== Problem statement ==
Return each line exactly, from the one that has "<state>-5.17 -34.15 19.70" through the end of the entries, both ends included. Pictures do not belong.

== Supplied records ==
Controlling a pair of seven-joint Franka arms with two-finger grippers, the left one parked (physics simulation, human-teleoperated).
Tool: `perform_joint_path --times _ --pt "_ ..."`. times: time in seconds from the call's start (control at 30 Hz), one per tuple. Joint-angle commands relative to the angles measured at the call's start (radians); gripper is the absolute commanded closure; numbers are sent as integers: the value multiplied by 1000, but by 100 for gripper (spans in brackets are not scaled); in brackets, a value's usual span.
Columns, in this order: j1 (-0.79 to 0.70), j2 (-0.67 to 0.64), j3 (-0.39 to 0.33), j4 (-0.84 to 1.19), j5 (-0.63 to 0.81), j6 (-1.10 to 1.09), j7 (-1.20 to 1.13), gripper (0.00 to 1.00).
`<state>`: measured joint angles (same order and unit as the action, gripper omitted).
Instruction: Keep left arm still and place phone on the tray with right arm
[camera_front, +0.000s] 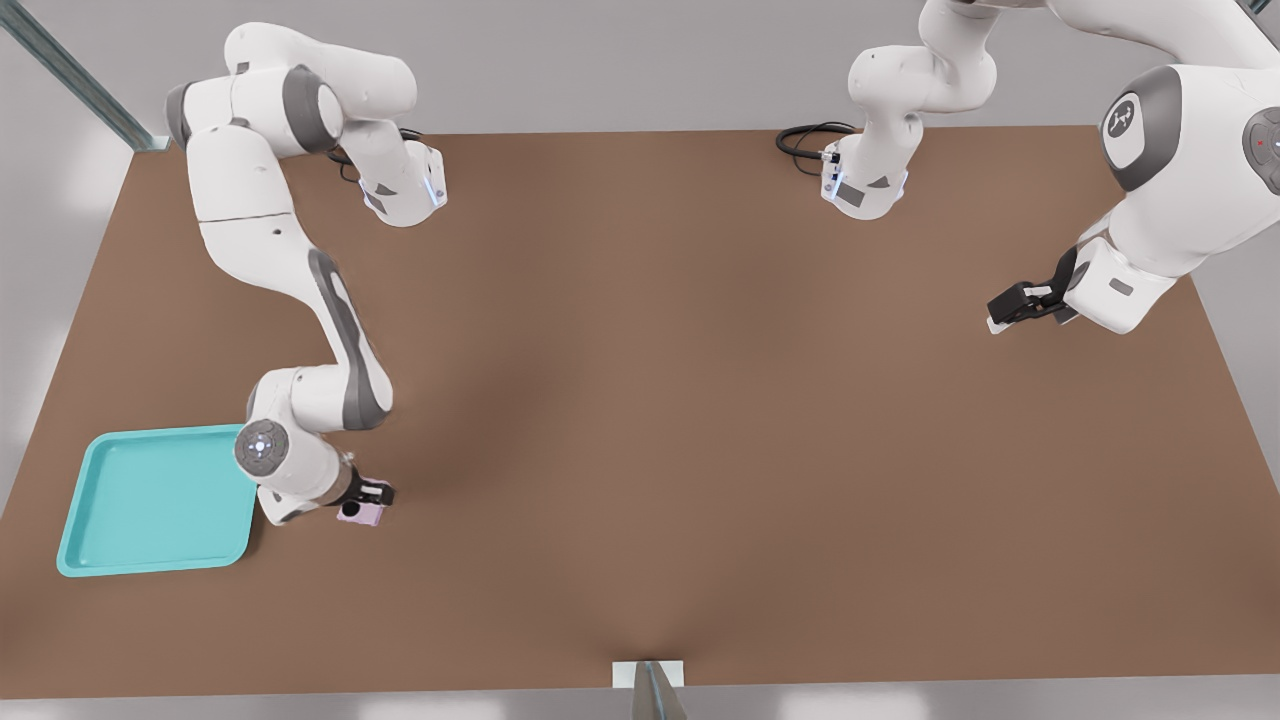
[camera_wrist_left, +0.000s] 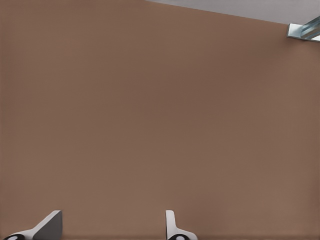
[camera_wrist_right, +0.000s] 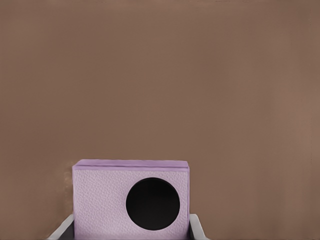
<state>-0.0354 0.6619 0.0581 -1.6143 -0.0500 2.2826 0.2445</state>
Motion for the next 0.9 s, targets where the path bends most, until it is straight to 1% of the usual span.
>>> perform_joint_path --times 0.0,0.07,0.2,0.37,0.4,0.43,0.47,0.57,0.6,0.63,0.67,0.7,0.73,0.77,0.8,0.83,0.87 --pt "-72 -2 0 1 -16 -8 -383 18" --pt "-130 -1 0 7 -16 -3 -455 18" --pt "-287 24 0 8 -16 54 -683 18" --pt "-416 91 2 20 -10 153 -826 18" --pt "-426 102 0 25 -11 155 -826 15" --pt "-429 108 0 25 -10 156 -826 3" --pt "-428 107 2 25 -10 155 -826 0" --pt "-417 88 14 57 -10 144 -818 0" --pt "-417 38 62 105 -8 66 -806 0" --pt "-412 -14 124 157 -14 -85 -700 0" --pt "-409 -54 193 207 -16 -187 -615 0" --pt "-368 -97 238 237 -80 -294 -463 0" --pt "-284 -157 267 264 -139 -415 -277 0" --pt "-236 -211 350 264 -139 -492 -66 0" --pt "-227 -238 406 264 -139 -544 51 0" --pt "-233 -280 436 264 -139 -580 88 0" --pt "-196 -396 328 199 -105 -580 -35 0"
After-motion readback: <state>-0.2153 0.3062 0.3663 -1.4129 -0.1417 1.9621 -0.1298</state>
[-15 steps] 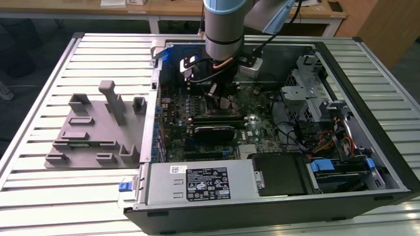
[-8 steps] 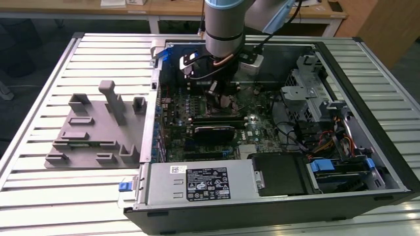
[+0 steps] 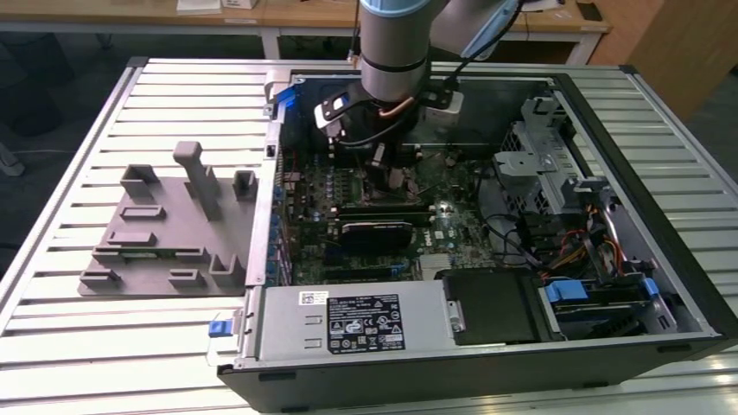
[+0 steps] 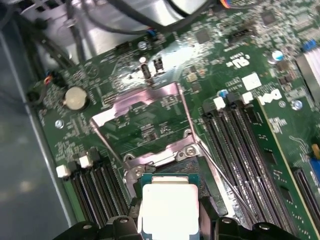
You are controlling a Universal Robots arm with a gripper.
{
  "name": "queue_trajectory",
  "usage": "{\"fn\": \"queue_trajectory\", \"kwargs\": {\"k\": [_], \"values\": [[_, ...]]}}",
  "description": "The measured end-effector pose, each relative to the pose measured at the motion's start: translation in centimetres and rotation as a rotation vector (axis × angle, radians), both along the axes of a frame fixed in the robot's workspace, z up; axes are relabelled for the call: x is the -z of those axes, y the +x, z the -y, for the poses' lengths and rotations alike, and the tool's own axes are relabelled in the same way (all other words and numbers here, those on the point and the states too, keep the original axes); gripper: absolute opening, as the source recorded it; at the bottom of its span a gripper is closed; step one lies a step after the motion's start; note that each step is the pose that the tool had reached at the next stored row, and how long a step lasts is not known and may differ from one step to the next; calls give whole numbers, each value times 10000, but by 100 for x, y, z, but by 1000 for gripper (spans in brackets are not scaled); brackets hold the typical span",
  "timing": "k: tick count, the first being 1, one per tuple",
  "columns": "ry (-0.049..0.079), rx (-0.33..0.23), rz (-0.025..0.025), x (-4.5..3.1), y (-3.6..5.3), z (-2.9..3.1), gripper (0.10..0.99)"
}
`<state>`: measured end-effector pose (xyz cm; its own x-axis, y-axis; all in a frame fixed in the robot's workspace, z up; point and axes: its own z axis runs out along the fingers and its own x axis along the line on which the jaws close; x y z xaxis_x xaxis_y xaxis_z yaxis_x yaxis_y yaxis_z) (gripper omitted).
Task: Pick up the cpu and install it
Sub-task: 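Place the cpu into insertion slot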
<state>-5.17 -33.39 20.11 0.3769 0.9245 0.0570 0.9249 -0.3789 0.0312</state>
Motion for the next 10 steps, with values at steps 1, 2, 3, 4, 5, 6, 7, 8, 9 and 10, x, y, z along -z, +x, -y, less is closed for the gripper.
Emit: {"fn": "queue_trajectory", "kwargs": {"k": [1,2,3,4,5,6,7,8,9,10], "values": [[-13,-160,0,1,0,0,537],[-28,-322,1,3,0,0,537],[-47,-473,0,4,1,-1,537],[-72,-626,-1,5,1,-1,537],[-100,-767,-4,5,1,0,537],[-123,-911,-5,6,1,0,537],[-133,-1067,-5,6,0,0,537],[-137,-1227,-4,8,0,0,537],[-139,-1398,-2,10,0,0,537],[-141,-1566,-1,12,0,0,537]]}}
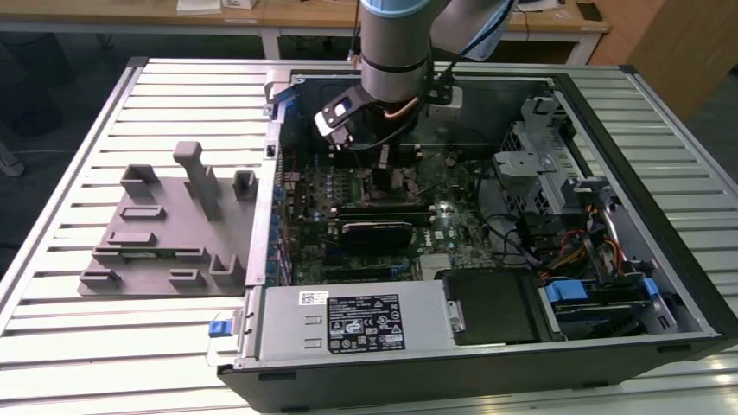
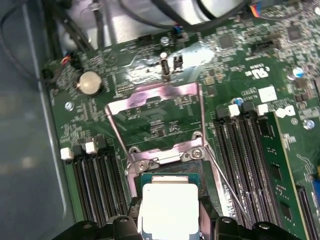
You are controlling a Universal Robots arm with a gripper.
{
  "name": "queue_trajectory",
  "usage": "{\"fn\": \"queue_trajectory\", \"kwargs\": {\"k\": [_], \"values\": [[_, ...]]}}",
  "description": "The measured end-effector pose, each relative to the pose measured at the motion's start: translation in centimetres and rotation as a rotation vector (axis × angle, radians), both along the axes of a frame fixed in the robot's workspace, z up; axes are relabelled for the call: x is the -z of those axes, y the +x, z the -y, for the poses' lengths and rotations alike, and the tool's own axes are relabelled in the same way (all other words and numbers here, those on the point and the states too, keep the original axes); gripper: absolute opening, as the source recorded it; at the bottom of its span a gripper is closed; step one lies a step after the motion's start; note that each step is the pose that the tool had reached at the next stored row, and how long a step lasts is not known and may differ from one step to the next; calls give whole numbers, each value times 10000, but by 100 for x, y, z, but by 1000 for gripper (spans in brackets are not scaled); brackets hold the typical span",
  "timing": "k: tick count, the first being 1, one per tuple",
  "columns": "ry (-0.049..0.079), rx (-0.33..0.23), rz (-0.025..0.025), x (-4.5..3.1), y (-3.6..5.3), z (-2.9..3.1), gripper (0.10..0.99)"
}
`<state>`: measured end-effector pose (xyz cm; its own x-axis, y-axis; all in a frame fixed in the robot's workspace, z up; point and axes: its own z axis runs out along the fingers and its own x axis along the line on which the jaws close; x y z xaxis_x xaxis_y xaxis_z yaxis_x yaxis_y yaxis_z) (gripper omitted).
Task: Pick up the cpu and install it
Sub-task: 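Place the cpu into insertion slot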
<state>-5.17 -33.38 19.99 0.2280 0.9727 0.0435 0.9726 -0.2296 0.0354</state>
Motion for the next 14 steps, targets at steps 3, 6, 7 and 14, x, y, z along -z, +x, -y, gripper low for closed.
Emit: {"fn": "queue_trajectory", "kwargs": {"k": [3,6,7,14], "values": [[-21,-518,0,9,1,0,537],[-105,-935,-25,14,1,0,537],[-162,-1039,-42,15,1,0,537],[-304,-1443,-97,22,0,7,537]]}}
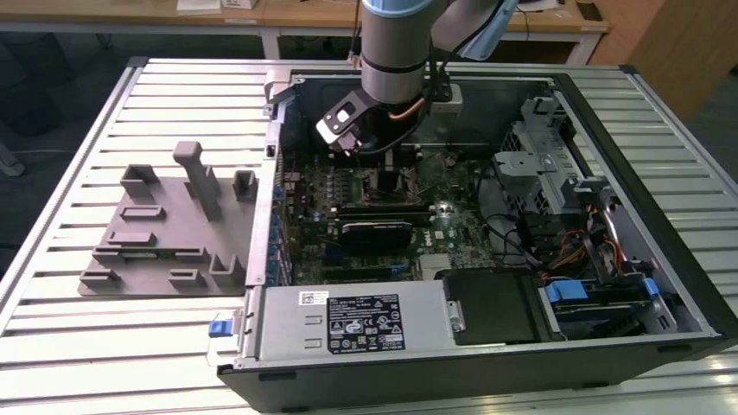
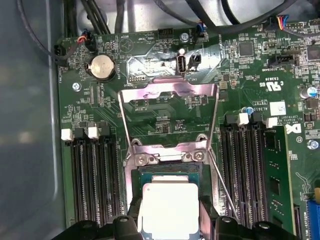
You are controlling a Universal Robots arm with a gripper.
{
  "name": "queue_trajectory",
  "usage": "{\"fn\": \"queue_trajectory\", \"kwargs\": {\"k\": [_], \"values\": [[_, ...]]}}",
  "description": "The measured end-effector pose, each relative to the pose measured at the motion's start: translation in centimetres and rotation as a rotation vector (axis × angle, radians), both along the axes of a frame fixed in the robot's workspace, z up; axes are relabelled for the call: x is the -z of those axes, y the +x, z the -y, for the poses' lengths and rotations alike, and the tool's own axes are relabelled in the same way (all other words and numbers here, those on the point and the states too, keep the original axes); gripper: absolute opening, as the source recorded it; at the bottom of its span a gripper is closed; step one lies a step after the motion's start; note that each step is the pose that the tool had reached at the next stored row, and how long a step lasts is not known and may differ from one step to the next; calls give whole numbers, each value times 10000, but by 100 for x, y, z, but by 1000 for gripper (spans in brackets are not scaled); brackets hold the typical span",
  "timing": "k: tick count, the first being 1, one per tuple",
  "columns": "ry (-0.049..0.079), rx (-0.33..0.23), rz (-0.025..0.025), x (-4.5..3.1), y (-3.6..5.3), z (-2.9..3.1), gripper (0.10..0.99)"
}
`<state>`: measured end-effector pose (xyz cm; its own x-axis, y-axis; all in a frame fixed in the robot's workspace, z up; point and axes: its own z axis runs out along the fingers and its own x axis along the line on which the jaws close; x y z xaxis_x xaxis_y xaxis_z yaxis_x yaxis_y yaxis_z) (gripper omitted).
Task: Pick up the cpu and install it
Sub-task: 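Place the cpu into insertion slot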
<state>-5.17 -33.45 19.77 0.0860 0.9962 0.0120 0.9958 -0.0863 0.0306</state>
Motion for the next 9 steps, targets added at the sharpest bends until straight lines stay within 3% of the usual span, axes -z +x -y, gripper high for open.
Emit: {"fn": "queue_trajectory", "kwargs": {"k": [3,9], "values": [[97,-30,1,1,0,15,537],[142,-36,1,7,0,70,537]]}}
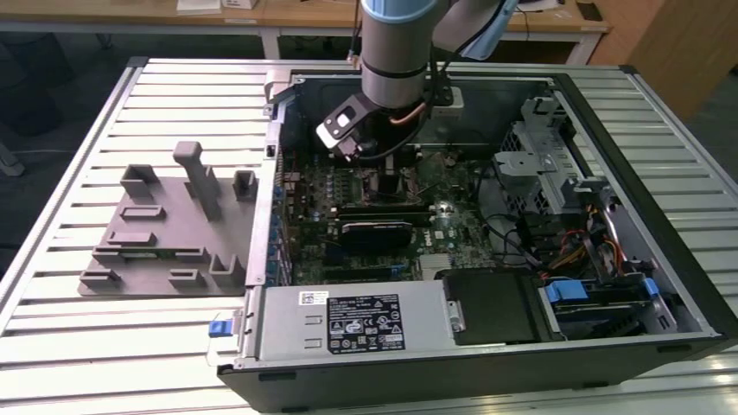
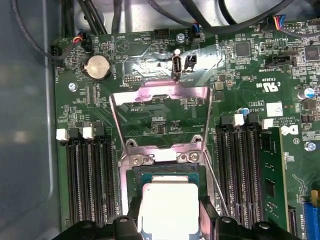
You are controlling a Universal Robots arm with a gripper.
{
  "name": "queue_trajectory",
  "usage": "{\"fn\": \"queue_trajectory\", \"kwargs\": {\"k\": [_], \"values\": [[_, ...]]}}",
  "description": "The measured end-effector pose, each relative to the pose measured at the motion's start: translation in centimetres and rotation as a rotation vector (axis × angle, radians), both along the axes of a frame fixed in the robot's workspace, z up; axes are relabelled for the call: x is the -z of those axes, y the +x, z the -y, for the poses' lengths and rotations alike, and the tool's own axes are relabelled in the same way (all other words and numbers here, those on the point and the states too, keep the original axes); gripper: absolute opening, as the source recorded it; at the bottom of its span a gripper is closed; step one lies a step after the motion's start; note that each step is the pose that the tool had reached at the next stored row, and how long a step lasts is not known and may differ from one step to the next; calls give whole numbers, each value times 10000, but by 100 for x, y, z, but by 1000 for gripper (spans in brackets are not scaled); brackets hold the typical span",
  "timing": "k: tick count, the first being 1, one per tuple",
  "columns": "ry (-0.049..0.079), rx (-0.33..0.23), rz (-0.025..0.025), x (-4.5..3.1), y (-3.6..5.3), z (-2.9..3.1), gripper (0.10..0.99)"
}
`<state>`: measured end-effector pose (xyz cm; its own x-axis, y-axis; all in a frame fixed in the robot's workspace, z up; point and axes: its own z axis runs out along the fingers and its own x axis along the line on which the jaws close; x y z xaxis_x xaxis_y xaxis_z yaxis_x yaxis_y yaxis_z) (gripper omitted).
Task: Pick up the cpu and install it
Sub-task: 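Place the cpu into insertion slot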
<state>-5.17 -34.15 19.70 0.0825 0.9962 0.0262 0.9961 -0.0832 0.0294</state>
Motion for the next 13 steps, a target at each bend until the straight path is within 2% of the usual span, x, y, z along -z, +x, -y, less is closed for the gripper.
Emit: {"fn": "queue_trajectory", "kwargs": {"k": [4,13], "values": [[144,-109,0,5,3,0,537],[146,-487,-25,18,25,0,537]]}}
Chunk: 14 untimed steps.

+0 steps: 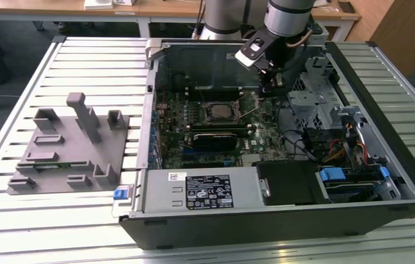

== Answer box ==
<state>-5.17 -34.15 19.70 0.0825 0.9962 0.0262 0.9961 -0.0832 0.0294</state>
Motion for the next 13 steps, a target at each bend until the straight path is within 2% of the usual span, x, y, z along -z, +x, -y, less is closed for the gripper.
Emit: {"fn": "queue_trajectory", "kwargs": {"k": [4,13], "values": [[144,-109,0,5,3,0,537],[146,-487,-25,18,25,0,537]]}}
Chunk: 14 untimed steps.

+0 steps: 

That is the complete answer to the exercise.